LONDON, ENGLAND - NOVEMBER 10: Actor Benedict Cumberbatch after receiving the CBE (Commander of the Order of the British Empire) from Queen Elizabeth II for services to the performing arts and to charity during an Investiture Ceremony at Buckingham Palace on November 10, 2015 in London, England. (Photo by Anthony Devlin - WPA Pool / Getty Images)
Benedict Cumberbatch has a habit of talking and sharing his thoughts. Remember his opinion on those who participated in the London Riots way back in 2011? The Sherlock actor said of the people involved, “It makes me want to belt them, make them lame for a bit so they’re dependent on other people’s mercy.” I’ve said it before, and I’ll say it again, it’s the girl in the room on behalf of the PR company I always feel for when actors opine. However, not everything BC says is worthy of flinch. In fact, it seems as if he’s now the type of person who may regret such a hot headed summation of people he doesn’t know. His stance regarding the ongoing refugee crisis has been admirably outspoken. A few weeks ago, he asked theatregoers after a showing of Hamlet to donate to charities helping those affected by the ongoing civil war in Syria with an impassioned “Fuck the politicians.”
Benedict has continued his streak as a man of humane sense with an open letter to Santa. Yes, Santa. As part of National Letter Writing Day in the United Kingdom, the 39-year-old actor penned a letter to Santa about what he really wants for Christmas, and his demand is that of a longer childhood for children in today’s world.?”A little more time for children to be children,” he wrote. Stretch the moment of magic and playfulness. Distract them from the realities of a world gone mad so that they can laugh with their breath rather than sob with their tears.” It’s a fair ask in 2015, which has seen international headlines get steadily worse. Benedict’s year has been one of personal joy. He married Sophie Hunter in the Spring and became a father for the first time. We wonder if those happenstances affected his outlook?
It’s actually a rather great letter. Here it is in full…
Dear Father Christmas,
So my friend has asked me to write to you – I have to confess it’s been hard to know what to say. Mainly because like most adults I feel preposterous asking anything of you because our time with you is surely done. Now we get our own presents, control our own fates, take responsibility for our own actions, and live in the world we have created? so it’s not for us to turn around and plead for your help with the environment, the migrant crisis, the NHS, education, food banks, human rights, fundamentalism and wars. Though God knows we need all the help we can get with all these man-made problems and more.
And it’s not that you aren’t compassionate and full of joy. You’re great.

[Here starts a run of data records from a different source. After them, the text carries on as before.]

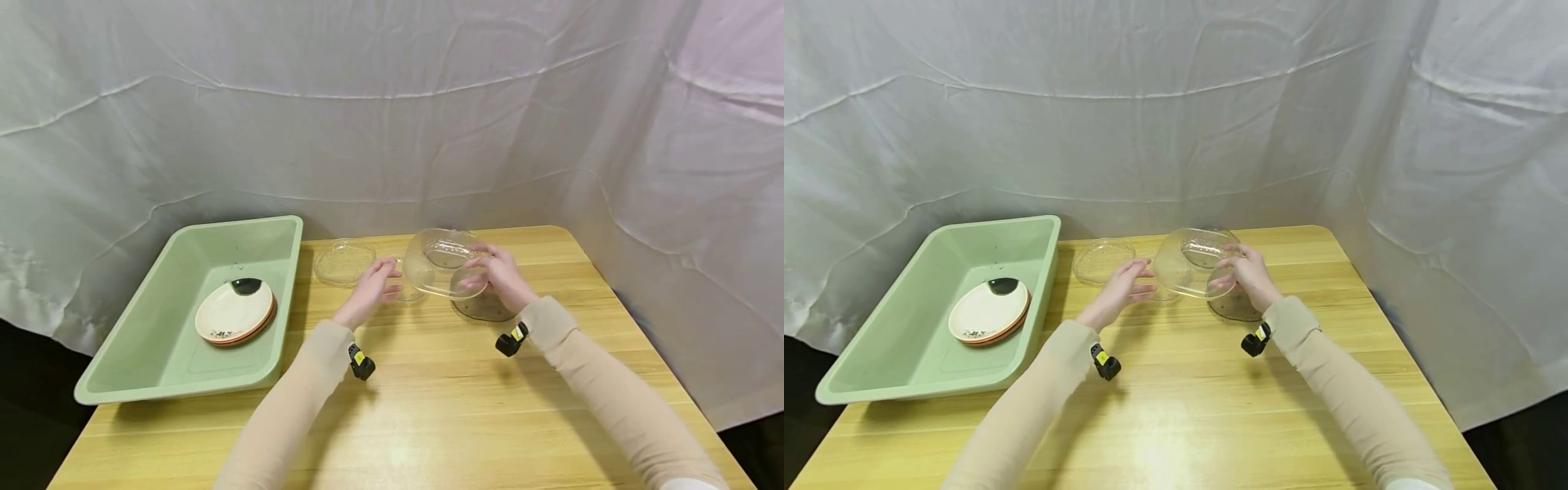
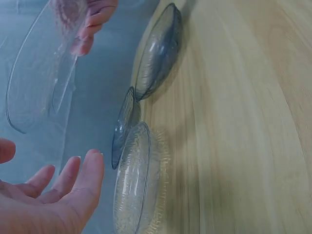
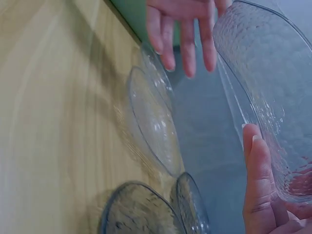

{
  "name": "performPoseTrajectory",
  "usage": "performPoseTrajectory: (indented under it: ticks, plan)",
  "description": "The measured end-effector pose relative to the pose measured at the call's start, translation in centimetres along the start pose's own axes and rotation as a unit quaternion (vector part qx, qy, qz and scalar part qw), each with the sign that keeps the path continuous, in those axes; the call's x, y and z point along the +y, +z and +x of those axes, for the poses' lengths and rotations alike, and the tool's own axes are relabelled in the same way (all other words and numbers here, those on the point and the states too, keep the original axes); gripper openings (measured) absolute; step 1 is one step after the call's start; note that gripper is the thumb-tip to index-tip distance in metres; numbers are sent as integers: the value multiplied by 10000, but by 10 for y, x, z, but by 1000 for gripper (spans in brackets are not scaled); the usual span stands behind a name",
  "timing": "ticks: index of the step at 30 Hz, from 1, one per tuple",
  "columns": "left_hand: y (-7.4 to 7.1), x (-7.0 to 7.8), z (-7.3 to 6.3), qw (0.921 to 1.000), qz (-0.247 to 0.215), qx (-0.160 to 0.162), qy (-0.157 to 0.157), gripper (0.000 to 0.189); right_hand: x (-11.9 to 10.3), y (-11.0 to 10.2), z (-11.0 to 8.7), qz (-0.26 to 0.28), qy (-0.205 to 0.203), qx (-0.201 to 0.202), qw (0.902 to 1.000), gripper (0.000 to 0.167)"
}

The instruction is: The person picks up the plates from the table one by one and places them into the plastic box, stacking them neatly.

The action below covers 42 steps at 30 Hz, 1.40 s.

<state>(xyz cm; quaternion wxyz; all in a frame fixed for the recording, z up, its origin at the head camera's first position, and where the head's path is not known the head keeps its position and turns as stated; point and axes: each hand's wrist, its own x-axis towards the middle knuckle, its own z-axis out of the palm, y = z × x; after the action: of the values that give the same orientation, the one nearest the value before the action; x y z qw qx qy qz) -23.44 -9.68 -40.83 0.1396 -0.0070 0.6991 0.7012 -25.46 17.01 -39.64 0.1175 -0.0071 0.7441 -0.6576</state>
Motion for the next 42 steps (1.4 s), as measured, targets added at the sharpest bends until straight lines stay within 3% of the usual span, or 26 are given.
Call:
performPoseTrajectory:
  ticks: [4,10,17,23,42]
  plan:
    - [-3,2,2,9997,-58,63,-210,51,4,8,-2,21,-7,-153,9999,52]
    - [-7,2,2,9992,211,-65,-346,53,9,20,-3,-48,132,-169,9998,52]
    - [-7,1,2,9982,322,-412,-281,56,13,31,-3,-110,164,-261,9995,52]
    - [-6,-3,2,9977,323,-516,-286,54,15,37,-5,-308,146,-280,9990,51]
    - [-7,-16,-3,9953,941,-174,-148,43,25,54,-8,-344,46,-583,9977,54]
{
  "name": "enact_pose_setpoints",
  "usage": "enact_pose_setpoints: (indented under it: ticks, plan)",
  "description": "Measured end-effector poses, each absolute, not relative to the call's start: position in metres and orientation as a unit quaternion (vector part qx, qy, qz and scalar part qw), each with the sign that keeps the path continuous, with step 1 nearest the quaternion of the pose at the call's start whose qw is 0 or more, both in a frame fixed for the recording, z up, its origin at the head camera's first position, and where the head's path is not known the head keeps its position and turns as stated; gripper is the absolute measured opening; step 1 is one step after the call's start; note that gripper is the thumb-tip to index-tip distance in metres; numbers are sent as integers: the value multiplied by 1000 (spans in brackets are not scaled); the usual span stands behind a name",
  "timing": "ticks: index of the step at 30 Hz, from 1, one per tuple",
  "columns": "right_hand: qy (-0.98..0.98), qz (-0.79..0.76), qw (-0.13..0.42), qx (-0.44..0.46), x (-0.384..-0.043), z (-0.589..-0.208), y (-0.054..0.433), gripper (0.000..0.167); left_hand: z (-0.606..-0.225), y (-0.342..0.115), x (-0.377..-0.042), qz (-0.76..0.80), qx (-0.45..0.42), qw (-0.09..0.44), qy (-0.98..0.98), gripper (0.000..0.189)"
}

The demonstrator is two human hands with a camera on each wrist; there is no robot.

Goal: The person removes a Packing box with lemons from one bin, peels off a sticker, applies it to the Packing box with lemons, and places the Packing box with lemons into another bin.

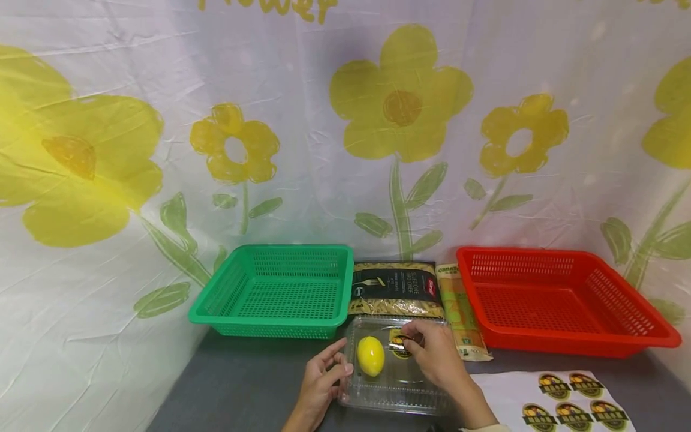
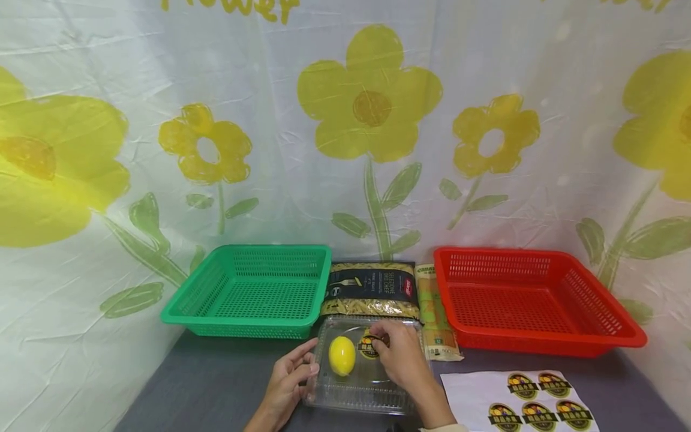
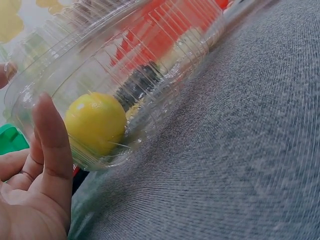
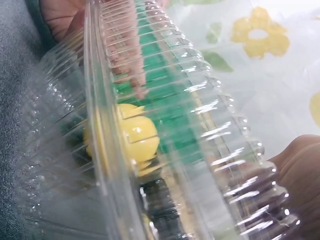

In spite of you being changed into different colours for corporations and being bastardised to represent materialism gone mad – despite probably originating in some season based pagan druid ritual a million thought miles from requests for spontaneously combusting hoverboards – Kidadults cynically pointing this out after having their moment of belief in you are wasting everyone’s precious time. Because you are not for them. You are for the children. Children who need some magic in a world where the borders between innocence and responsibility, playful imagination and cold, adult obstacles are continually shrinking.
This is what I’d like to ask you to help with. A little more time for children to be children. Stretch the moment of magic and playfulness. Distract them from the realities of a world gone mad so that they can laugh with their breath rather than sob with their tears. Especially those caring for family members, or suffering illness, hunger or poverty. Especially those hiding in buildings as bombs rain down, or being handed shaking with fear or cold into a boat to escape environmental disaster or war. Please help to light up their worlds with a moment of joy and hope.
When I think about it you’ve got it tough this year – And when I really think about it I’m not sure that asking you for a lightsaber and getting one (not that I ever did by the way) is equatable with controlling the space time continuum and making the good of childhood last a little longer.
But you do inspire wonder and awe amongst those that write you letters and go to sleep hoping there might be a new object in their possession come dawn. You inspire good behaviour and, at least in my memory, some desperate last minute attempts to redeem bad behaviour so as not to be overlooked. Spare a thought too for those millions who want to write to you but through illiteracy can’t. Hear their words and help to give them the time and chance to learn how to read and write so they can better their lives and escape their impoverished beginnings.
I feel a little sorry for you. And I guess I’ve done exactly what I said I wouldn’t – Asked you to help with adult problems and solve some of the greatest worries we have for our children. I promise to leave some extra port and mince pies for you!
Lots of love
P.S. Please could I have that lightsaber now?